» **Work to complete**: Please report every line of the listing below that has the word "there" in it.

» **Records to process**:
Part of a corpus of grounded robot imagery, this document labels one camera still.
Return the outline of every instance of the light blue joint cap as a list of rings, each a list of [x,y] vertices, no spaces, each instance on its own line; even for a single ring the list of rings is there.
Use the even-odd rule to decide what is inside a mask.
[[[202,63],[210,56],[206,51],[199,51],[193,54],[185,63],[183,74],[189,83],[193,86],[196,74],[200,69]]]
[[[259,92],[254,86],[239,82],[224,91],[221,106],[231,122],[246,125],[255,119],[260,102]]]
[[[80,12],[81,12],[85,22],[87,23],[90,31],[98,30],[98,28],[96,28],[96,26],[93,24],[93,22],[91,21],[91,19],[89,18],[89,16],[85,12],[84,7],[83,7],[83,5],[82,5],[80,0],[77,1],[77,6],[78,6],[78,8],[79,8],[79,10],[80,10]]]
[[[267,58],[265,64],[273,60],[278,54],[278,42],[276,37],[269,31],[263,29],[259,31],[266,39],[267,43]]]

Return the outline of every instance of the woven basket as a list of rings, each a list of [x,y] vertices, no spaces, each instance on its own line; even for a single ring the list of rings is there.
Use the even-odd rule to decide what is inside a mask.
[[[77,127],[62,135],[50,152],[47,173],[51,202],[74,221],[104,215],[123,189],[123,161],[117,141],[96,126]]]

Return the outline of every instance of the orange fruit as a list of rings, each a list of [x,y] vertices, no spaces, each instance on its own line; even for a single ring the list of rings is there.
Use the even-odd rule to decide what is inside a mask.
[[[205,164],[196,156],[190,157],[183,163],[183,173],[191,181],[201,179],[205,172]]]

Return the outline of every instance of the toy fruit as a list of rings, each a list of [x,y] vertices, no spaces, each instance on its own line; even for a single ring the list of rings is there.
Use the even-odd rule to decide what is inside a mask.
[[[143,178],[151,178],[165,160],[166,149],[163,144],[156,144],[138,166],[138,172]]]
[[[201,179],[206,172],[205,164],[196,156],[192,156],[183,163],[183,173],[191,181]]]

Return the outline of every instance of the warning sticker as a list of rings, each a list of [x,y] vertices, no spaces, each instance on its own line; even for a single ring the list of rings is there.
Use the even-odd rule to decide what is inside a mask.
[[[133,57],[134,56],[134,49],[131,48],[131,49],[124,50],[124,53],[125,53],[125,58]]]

» **Solution for this task**:
Return the outline of every instance of the light blue joint cap as a list of rings, each a list of [x,y] vertices, no spaces, each instance on its own line; even for a single ring the list of rings is there.
Return the outline of every instance of the woven basket as a list of rings, each a list of [x,y] vertices, no spaces, each instance on its own line; even for a single ring the list of rings is there.
Return the outline of every instance of the orange fruit as a list of rings, each a list of [x,y] vertices, no spaces, each instance on its own line; even for a single ring the list of rings is there.
Return the outline of every instance of the toy fruit as a list of rings, each a list of [x,y] vertices, no spaces, each instance on its own line; even for a single ring the list of rings is there.
Return the outline of every instance of the warning sticker as a list of rings, each a list of [x,y] vertices, no spaces, each instance on its own line; even for a single ring the list of rings is there.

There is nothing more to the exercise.